Leave every image out, and print the remaining lines below exactly.

** Opening Data segment block **

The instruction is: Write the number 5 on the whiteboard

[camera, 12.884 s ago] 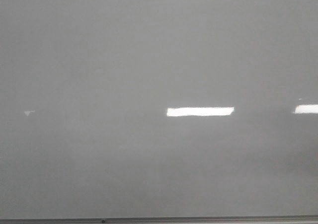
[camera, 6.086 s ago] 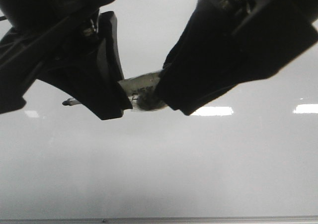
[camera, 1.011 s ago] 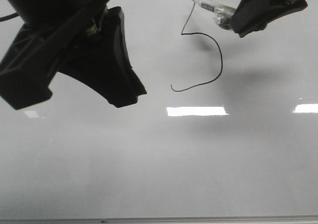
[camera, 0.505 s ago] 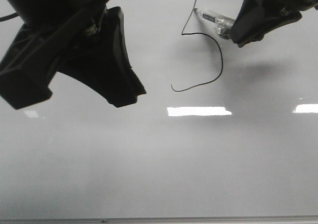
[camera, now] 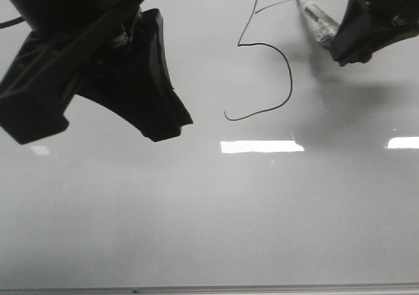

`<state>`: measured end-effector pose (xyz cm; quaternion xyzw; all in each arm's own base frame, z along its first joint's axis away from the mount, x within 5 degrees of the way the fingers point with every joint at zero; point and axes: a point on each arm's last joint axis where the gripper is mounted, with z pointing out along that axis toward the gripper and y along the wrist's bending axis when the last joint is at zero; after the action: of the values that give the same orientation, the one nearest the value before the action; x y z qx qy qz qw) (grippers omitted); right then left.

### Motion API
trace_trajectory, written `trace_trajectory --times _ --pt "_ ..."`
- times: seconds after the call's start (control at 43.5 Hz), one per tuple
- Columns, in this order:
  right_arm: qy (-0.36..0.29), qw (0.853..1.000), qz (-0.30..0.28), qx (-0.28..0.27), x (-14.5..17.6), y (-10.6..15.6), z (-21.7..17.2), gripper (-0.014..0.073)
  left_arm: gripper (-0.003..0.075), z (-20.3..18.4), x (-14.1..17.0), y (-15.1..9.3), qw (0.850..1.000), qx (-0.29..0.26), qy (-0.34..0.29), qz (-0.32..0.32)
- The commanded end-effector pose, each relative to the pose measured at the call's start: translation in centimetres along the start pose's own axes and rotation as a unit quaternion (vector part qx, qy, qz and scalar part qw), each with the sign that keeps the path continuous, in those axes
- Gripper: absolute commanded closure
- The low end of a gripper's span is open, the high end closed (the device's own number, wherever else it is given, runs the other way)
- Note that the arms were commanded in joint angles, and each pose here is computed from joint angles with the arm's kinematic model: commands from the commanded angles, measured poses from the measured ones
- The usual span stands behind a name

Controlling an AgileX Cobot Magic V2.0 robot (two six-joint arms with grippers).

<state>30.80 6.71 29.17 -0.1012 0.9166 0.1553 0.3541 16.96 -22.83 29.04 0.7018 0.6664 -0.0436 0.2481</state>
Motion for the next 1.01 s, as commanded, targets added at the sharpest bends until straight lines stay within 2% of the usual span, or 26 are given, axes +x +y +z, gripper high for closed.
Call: trace_trajectory --times 0.0,0.092,0.184,0.299,0.436,0.505,0.689,0.758,0.896,0.988 --pt "-0.049 0.999 0.002 0.008 -1.5 -0.2 -2.2 0.0657 0.0741 -1.9 -1.0 0.4 0.998 -0.03 -0.046 -0.006" --pt "-0.055 0.998 -0.041 -0.005 -1.5 1.1 -3.3 0.0657 0.0741 -1.9 -1.0 0.4 0.998 -0.03 -0.046 -0.006" --pt "-0.07 0.991 -0.113 -0.016 -1.5 2.8 -5.3 0.0657 0.0741 -1.9 -1.0 0.4 0.998 -0.03 -0.046 -0.006" --pt "-0.079 0.974 -0.21 0.006 -1.0 3.8 -7.6 0.0657 0.074 -1.9 -1.1 0.5 0.998 -0.032 -0.048 -0.006" --pt "-0.053 0.954 -0.295 0.021 0.7 4.4 -8.6 0.0657 0.0725 -2.5 -1.3 0.6 0.998 -0.03 -0.046 -0.005" --pt "-0.038 0.942 -0.333 0.006 2.1 5.1 -8.3 0.0657 0.0657 -3.2 -1.5 0.8 0.999 -0.024 -0.041 -0.004" --pt "0.009 0.909 -0.412 -0.061 5.9 8.0 -6.6 0.0657 0.0321 -5.8 -2.5 1.3 0.998 -0.02 -0.053 -0.008" --pt "0.019 0.895 -0.439 -0.081 7.0 9.2 -6.2 0.0657 0.0251 -7.1 -2.7 1.4 0.997 -0.03 -0.065 -0.006" --pt "0.011 0.878 -0.466 -0.109 8.0 11.1 -6.1 0.0657 0.0239 -9.5 -2.7 1.2 0.994 -0.054 -0.094 -0.002" --pt "-0.009 0.873 -0.474 -0.115 7.9 11.9 -6.1 0.0657 0.0239 -9.7 -2.6 1.2 0.994 -0.053 -0.094 0.0"
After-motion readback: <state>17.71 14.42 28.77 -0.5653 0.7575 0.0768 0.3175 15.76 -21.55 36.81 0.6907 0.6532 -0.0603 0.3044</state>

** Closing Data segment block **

### Answer section
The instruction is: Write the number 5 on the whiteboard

[camera, 12.884 s ago] 
[camera, 6.086 s ago] 
[camera, 1.011 s ago] 
[camera, 0.505 s ago] 
[camera, now] 

`<state>`: measured end-effector pose (xyz cm; quaternion xyzw; all in each arm's own base frame, z along its first joint's axis away from the mount, x within 5 degrees of the way the fingers point with every joint at zero; point and axes: a point on each arm's last joint axis where the gripper is mounted, with z pointing out along that axis toward the gripper and y along the wrist's bending axis when the last joint is at zero; after the action: of the values that give the same orientation, the one nearest the value before the action; x y z qx qy qz qw) (grippers omitted); right then left.

### Motion API
trace_trajectory, written `trace_trajectory --times _ --pt "_ ..."`
- times: seconds after the call's start (control at 43.5 Hz), one per tuple
- Columns, in this order:
  right_arm: qy (-0.36..0.29), qw (0.853..1.000), qz (-0.30..0.28), qx (-0.28..0.27), x (-14.5..17.6), y (-10.6..15.6), z (-21.7..17.2), gripper (-0.014..0.073)
  left_arm: gripper (-0.003..0.075), z (-20.3..18.4), x (-14.1..17.0), y (-15.1..9.3), qw (0.850..1.000), qx (-0.29..0.26), qy (-0.34..0.29), qz (-0.32..0.32)
- The commanded end-effector pose, each relative to the pose measured at the call's start: translation in centimetres along the start pose's own axes and rotation as a unit quaternion (vector part qx, qy, qz and scalar part qw), each with the sign that keeps the path continuous, in those axes
- Gripper: absolute commanded closure
- The low end of a gripper's span is open, the high end closed (the device's own number, wherever else it is given, runs the other way)
- Note that the arms were commanded in joint angles, and each pose here is computed from joint angles with the arm's kinematic model: commands from the commanded angles, measured poses from the measured ones
- The usual span stands behind a name

Controlling an AgileX Cobot Magic V2.0 robot (two six-joint arms with grippers).

<state>30.80 6.71 29.17 -0.1012 0.9166 0.1553 0.3541 16.96 -22.83 29.04 0.7018 0.6664 -0.0436 0.2481</state>
Motion for the next 1.01 s, as commanded, targets added at the sharpest bends until straight lines stay within 2% of the usual span, or 26 are given, axes +x +y +z, gripper high for closed.
Call: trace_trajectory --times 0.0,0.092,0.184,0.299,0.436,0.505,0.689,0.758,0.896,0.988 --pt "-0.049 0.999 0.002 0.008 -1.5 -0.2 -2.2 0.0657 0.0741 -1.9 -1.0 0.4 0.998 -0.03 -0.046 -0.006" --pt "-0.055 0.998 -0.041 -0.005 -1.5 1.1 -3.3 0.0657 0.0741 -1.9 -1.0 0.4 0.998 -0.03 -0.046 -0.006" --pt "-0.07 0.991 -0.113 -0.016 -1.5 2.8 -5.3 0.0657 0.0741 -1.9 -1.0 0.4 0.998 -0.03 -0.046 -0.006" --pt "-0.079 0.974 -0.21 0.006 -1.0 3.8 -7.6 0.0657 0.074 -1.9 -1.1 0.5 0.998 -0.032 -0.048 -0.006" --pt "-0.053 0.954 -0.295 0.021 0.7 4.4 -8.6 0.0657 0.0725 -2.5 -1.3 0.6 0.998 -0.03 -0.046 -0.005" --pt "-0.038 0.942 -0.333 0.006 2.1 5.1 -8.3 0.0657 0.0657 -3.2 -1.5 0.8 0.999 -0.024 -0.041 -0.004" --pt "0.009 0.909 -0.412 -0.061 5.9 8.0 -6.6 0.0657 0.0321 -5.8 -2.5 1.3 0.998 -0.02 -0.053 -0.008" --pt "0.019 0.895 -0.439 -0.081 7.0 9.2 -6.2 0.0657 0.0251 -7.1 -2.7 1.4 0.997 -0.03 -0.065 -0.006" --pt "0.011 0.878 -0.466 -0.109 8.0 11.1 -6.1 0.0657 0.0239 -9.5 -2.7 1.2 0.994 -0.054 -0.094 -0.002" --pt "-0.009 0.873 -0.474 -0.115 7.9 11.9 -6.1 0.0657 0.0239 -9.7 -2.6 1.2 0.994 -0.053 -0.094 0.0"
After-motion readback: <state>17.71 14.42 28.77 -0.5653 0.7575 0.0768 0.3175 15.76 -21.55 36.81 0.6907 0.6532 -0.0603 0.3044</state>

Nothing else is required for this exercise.